Based upon pKa calculations40 (Supplementary Note 2), and past MD studies on EGFR, Src, and Abl kinases9,19,41, we next selectively protonated DFG-Asp539 (BTK-ASH) to quantify its effects on thermodynamics and kinetics. Our models predict that the DFGout state is stabilized by approximately 1 kcal/mol (relative to BTK-ASP’s DFGout) upon protonating the aspartate (Fig. 3a). Compared to BTK-ASP, the increase in DFGout population comes from the reduced free energy cost19 of putting a neutral protonated DFG-Asp539 in a hydrophobic environment (Fig. 1d, Supplementary Fig. 19). Within the BTK-ASH simulation set, we find that the Src-like, active, and DFGout states have populations of \({47}_{46}^{48} \% ,\,{6}_{5.9}^{6.6} \% ,\,\text{and}\,{9}_{7.5}^{10} \% \,\,\)respectively. Furthermore, we observed that protonation accelerates the DFG flip. To quantify this effect, we calculated the median value for the mean first passage time (MFPT)42,43 between DFGin and DFGout states (Supplementary Figs 2e and 8). Starting from the DFGin states, the median value for the MFPT to the DFGout state reduces from ~\({1.2}_{0.7}^{1.8}\,\)ms in BTK-ASP ensemble to ~\({300}_{180}^{400}\mu s\) in the protonated BTK-ASH ensemble. The reverse value remains relatively similar (~\({20}_{10}^{40}\mu s\)\({30}_{20}^{40}\mu s\)). See Supplementary Fig. 2e,f for the full distribution of macro state populations and median DFG MPFTs across several hundred rounds of bootstrapping.

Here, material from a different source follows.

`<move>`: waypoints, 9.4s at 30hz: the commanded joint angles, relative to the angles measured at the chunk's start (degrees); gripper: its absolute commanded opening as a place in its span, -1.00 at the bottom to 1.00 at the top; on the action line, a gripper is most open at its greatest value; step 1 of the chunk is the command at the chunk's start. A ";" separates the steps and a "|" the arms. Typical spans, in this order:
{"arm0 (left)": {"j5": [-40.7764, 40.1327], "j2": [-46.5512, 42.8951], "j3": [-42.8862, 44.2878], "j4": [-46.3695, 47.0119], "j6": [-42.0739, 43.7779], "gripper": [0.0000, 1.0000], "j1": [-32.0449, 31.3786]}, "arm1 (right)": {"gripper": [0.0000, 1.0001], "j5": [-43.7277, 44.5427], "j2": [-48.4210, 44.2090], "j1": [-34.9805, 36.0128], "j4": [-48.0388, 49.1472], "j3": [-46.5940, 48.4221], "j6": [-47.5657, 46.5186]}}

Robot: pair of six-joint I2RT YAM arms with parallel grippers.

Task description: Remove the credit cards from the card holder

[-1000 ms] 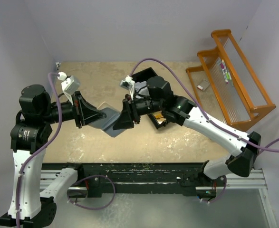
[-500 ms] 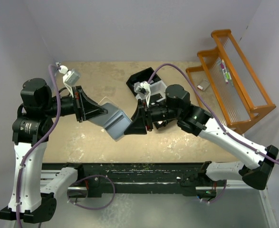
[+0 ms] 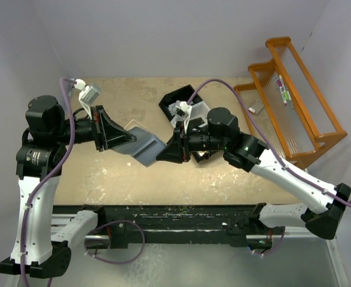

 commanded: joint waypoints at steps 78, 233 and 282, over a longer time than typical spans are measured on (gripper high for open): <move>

To understand BTK-ASP’s kinetics, we sampled multiple long trajectories from the BTK-ASP microstate Markovian transition matrix using a kinetic Monte Carlo algorithm (see Methods). The stochastic algorithm allows us to stitch the shorter trajectories (hundreds of nanoseconds) into a longer “mock” trajectory that would be otherwise inaccessible by traditional sampling. A representative 800 \(\mu s\,\,\)trajectory projected along several of the dynamical regions within the kinase domain is illustrated in Fig. 3c. The model predicts that the A-loop is quite flexible, sampling conformations spanning RMSDs on the order of 10 s of angstroms (Supplementary Fig. 17). Such structural heterogeneity within the A-loop has been widely reported in kinase crystal structures6 and MD models of apo9 and ATP7 bound kinases. We find that these transitions are coupled to the outward rotation of the C-helix and flipping of the DFG motif. The outward transition of the C-helix also breaks the regulatory spine (R-spine)1,44, which consists of the four conserved residues Met449 (part of the C-helix), Leu460, Phe540 (part of conserved DFG motif) and His519 (part of the conserved HRD motif). Over the course of the simulation, the R-spine samples three distinct macrostates (Fig. 3c purple trace) corresponding to the Src-like, active, and DFGout states. In the active state, the R-spine forms a rigid, continuous hydrophobic surface stabilized via multiple Van der Walls interactions. These interactions are broken in the inactive states (Supplementary Table 2) where the Met449 moves out of the core of the protein and Phe540 adopts a range of configurations (Fig. 1).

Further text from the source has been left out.